A Knowledge of the World

In 1893 and 94 Elder published in Adelaide, for private circulation, four pamphlets which describing his travelling up the Murray (1856), and through Palestine (1857), Algiers and Spain (1860). He had a lifetime practice of recording his thoughts in journals (although few of these survive), and his detailed observations and impressions are brought to life in these flimsy volumes – the only published record of Thomas Elder’s life and thoughts.

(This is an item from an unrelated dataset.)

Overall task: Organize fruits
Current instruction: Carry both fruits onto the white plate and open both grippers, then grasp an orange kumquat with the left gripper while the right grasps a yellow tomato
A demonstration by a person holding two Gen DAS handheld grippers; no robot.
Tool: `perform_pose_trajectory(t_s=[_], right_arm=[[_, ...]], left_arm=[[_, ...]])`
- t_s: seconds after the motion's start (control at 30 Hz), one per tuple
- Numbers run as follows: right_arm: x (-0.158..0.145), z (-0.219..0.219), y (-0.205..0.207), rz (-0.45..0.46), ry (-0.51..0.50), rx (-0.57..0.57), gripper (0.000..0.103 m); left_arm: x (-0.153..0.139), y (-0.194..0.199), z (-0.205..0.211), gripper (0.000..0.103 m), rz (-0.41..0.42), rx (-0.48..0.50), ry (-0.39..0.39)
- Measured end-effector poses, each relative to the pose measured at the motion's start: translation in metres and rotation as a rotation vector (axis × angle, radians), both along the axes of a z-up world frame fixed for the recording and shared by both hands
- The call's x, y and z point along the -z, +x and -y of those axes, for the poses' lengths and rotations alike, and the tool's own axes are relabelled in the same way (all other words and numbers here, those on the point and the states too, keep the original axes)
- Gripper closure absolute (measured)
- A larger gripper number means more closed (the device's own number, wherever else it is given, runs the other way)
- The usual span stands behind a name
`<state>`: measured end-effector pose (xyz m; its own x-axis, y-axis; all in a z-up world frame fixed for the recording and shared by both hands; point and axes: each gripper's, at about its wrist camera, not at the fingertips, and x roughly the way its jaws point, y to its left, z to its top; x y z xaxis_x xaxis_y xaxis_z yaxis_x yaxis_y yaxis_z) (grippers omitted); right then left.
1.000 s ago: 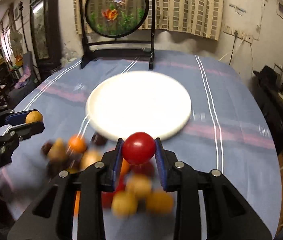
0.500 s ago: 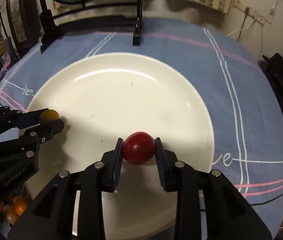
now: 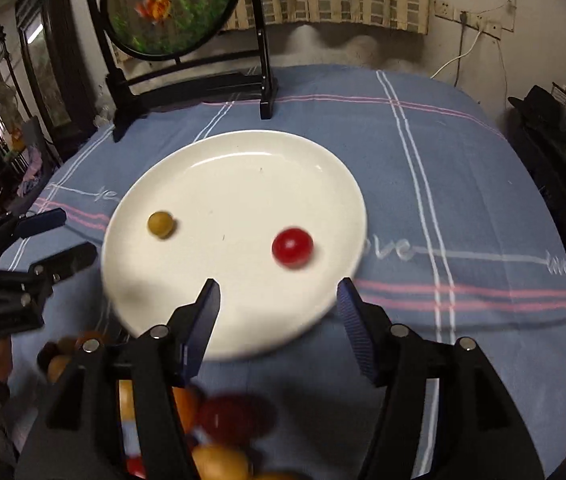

He was an energetic and adventurous traveller, and survived falls from horses, braved gunfire to reach Gibraltar, and faced down threats from Arab villagers. From his manuscript speech of 1879, he proclaimed to his audience:

… the advantages of foreign travel where one meets with occurrences new and extraordinary; - sees many curious characters and scenes, all of which have an impressing effect upon the mind, expand and open up the faculties, cultivate and mature the powers of actions, and teach a knowledge of the world so necessary to everyone who’s called upon to engage in the busy scenes of active life.

In visiting new countries, seeing strange places, and meeting with strange people, the interest being awakened by so many mixed emotions, curiosity, wonder, and the feeling of novelty, is much more vivid than that which any subsequent events can excite, and the expression generally the truest for the eye takes in all at a glance.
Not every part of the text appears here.